**TASK GOAL**.
Set down exactly the lines below, starting at the one that contains "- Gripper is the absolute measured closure" and ending at the one that contains "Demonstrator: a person", with both of those lines included and nothing else.
START DATA PROVIDED
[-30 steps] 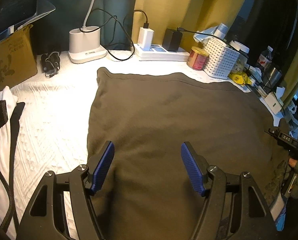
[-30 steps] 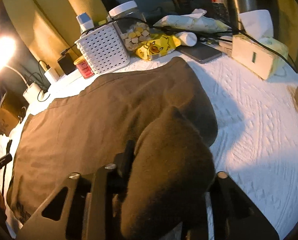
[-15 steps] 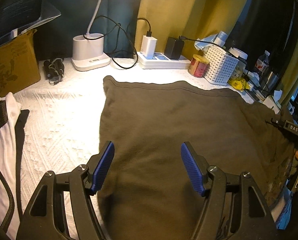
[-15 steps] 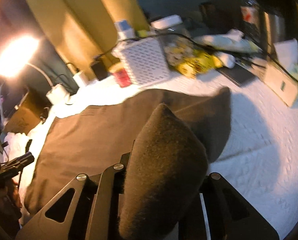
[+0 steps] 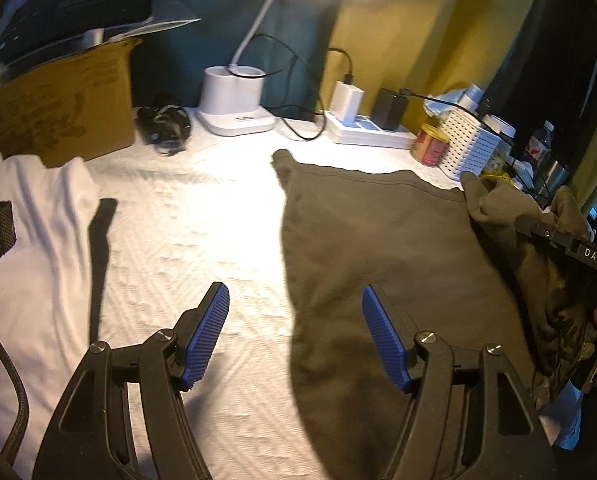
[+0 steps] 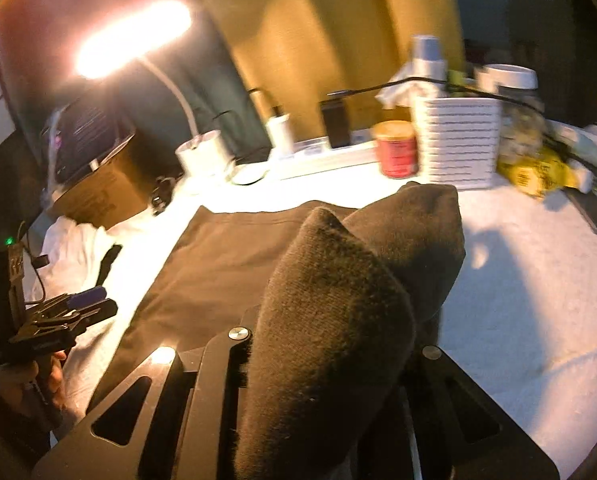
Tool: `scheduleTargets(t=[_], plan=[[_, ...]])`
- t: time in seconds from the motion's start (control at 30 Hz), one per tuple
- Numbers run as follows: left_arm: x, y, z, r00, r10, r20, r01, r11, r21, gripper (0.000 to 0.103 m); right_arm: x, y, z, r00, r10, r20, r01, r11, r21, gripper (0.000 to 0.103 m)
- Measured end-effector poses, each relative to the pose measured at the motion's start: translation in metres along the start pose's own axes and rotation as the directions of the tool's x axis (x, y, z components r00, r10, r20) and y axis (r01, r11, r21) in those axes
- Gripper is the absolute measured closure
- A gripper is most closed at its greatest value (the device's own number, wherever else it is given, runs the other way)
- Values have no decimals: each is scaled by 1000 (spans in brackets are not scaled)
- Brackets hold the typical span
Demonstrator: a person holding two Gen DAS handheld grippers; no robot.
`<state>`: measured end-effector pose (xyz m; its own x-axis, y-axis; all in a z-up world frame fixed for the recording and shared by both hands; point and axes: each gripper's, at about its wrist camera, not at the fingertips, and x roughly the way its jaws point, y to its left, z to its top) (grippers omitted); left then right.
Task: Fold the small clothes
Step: 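Grasp a corner of the folded shirt with the right tool and lift it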
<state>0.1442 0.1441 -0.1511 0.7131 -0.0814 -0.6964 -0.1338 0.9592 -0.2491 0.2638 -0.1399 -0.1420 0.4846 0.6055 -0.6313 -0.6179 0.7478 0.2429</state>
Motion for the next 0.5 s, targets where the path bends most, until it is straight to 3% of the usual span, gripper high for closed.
scheduleTargets(t=[0.2,0.5], plan=[[-8,16,-4,1000,2,13,-2,1000,-19,34,23,38,3,999,35,-36,-38,996,-78,86],[-17,31,-12,1000,12,20,-11,999,-50,34,58,86,-22,983,-19,-182,-27,968,-251,85]])
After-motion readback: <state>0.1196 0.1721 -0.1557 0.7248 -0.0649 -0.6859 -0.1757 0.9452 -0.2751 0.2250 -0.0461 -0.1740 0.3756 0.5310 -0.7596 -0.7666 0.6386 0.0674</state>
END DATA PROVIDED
**OUTPUT OF THE TASK**.
- Gripper is the absolute measured closure
- A gripper is most closed at its greatest value (the device's own number, wherever else it is given, runs the other way)
- Values have no decimals: each is scaled by 1000 (spans in brackets are not scaled)
- Brackets hold the typical span
Demonstrator: a person holding two Gen DAS handheld grippers; no robot.

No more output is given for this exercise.